# Required work
Nothing but the lines below from the first through the one with "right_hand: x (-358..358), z" should appear, printed exactly; please leave pictures out.

# Collected data
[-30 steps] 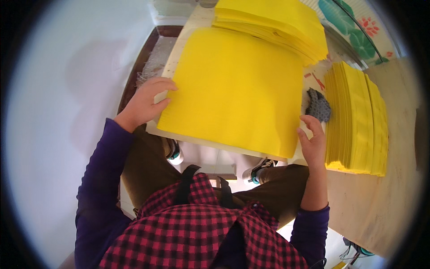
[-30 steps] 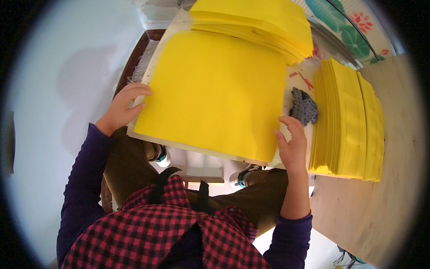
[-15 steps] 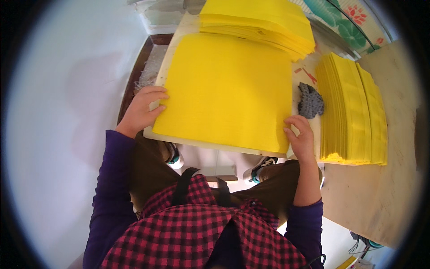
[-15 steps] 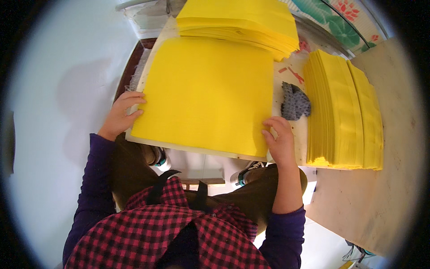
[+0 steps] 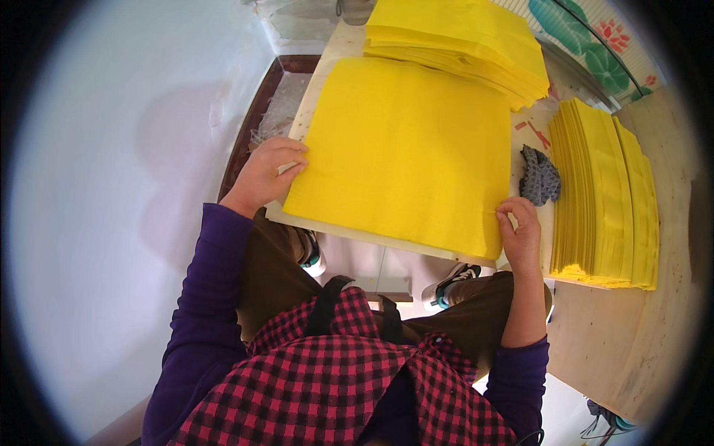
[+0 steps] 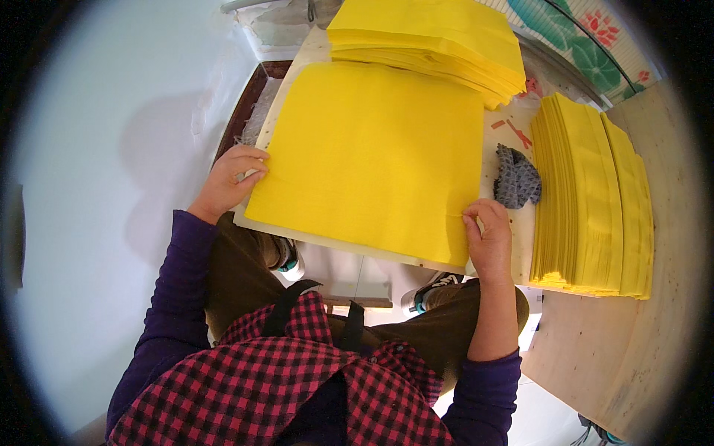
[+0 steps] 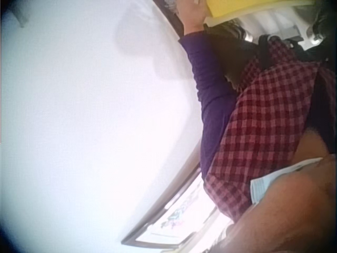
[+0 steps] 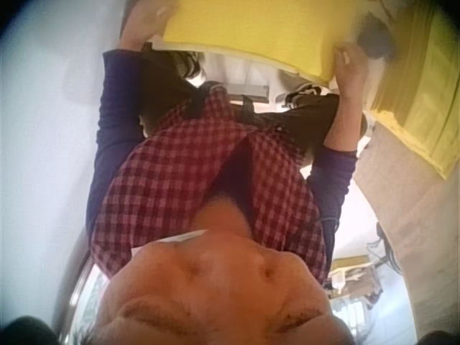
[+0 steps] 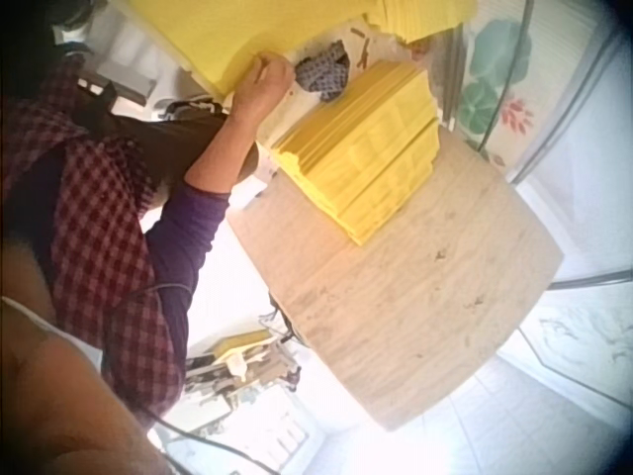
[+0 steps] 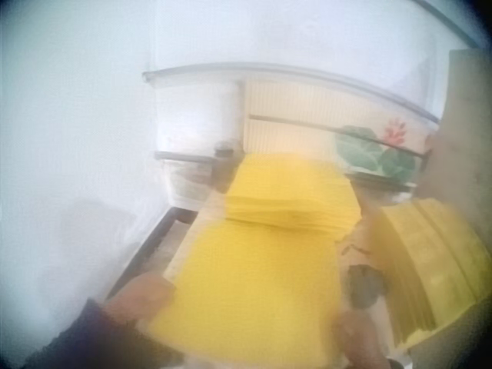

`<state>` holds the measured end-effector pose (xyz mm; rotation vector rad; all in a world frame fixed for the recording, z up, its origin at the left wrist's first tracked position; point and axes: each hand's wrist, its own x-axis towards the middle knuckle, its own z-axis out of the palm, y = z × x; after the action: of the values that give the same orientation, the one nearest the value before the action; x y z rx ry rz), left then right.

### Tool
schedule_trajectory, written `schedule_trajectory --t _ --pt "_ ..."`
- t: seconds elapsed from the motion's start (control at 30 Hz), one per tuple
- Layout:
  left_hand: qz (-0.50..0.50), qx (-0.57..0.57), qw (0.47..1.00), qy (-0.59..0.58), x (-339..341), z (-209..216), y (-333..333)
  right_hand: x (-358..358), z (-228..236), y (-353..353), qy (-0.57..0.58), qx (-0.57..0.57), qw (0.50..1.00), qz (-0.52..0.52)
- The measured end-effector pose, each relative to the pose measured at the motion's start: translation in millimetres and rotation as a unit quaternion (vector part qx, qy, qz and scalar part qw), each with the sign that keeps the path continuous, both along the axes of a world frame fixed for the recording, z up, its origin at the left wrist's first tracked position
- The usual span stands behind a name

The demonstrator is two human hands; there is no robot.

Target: The person folds a large yellow sheet of material into a smaller rectangle by hand, then places it on a stack of similarly folded sheets. The process is repeated with another sheet.

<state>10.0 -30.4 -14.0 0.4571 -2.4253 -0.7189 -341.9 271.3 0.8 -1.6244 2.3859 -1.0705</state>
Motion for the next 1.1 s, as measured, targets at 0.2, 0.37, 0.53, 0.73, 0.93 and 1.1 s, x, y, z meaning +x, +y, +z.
schedule_trajectory --t 0.2,0.37,0.53,0.73,0.93,1.1 --pt "-0.012 -0.011 1.000 -0.005 6.0 1.4 1.7 1.5 -0.4 1.9 -0.023 -0.013 1.000 0.005" --pt "-0.003 -0.007 1.000 -0.007 7.3 3.4 5.9 2.7 1.6 5.6 -0.040 -0.005 0.999 0.000" --pt "0.000 -0.006 1.000 -0.009 8.1 4.3 8.3 3.0 2.2 8.9 -0.052 -0.010 0.999 0.001" --pt "0.005 -0.022 1.000 -0.021 8.8 5.7 12.2 1.7 1.1 10.5 -0.033 -0.013 0.999 0.006" --pt "0.000 -0.027 0.999 -0.032 8.1 10.3 15.9 1.0 -0.6 11.3 -0.024 -0.014 1.000 0.010" --pt "-0.009 -0.044 0.998 -0.036 8.2 10.3 13.2 -5.0 -2.2 13.9 -0.056 -0.032 0.998 0.004"
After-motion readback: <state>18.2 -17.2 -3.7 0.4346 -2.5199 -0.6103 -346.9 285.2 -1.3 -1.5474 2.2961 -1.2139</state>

# Result below
[-30 steps] 
[-30 steps] 
[-15 steps] 
[-15 steps] 
[+0 steps] 
[+0 steps] 
[+0 steps] 
[+0 steps] 
[+0 steps] 
[+0 steps] 

`<state>` holds the measured end-effector pose (xyz mm; rotation vector rad; all in a world frame fixed for the recording, z up, its origin at the left wrist's first tracked position; point and axes: each hand's wrist, its own x-axis towards the middle knuckle, its own z-axis out of the palm, y = z × x; after the action: of the values that give the same orientation, the one nearest the value before the action; x y z rx ry rz), left then right.

### Tool
schedule_trajectory, written `schedule_trajectory --t _ --pt "_ ..."`
- t: seconds elapsed from the motion's start (control at 30 Hz), one per tuple
- Layout:
  left_hand: qz (-0.50..0.50), qx (-0.57..0.57), qw (0.47..1.00), qy (-0.59..0.58), x (-339..341), z (-209..216), y (-333..333)
  right_hand: x (-358..358), z (-228..236), y (-353..353), qy (-0.57..0.58), qx (-0.57..0.57), qw (0.50..1.00), qz (-0.52..0.52)

An answer has been given, and the exercise is complete.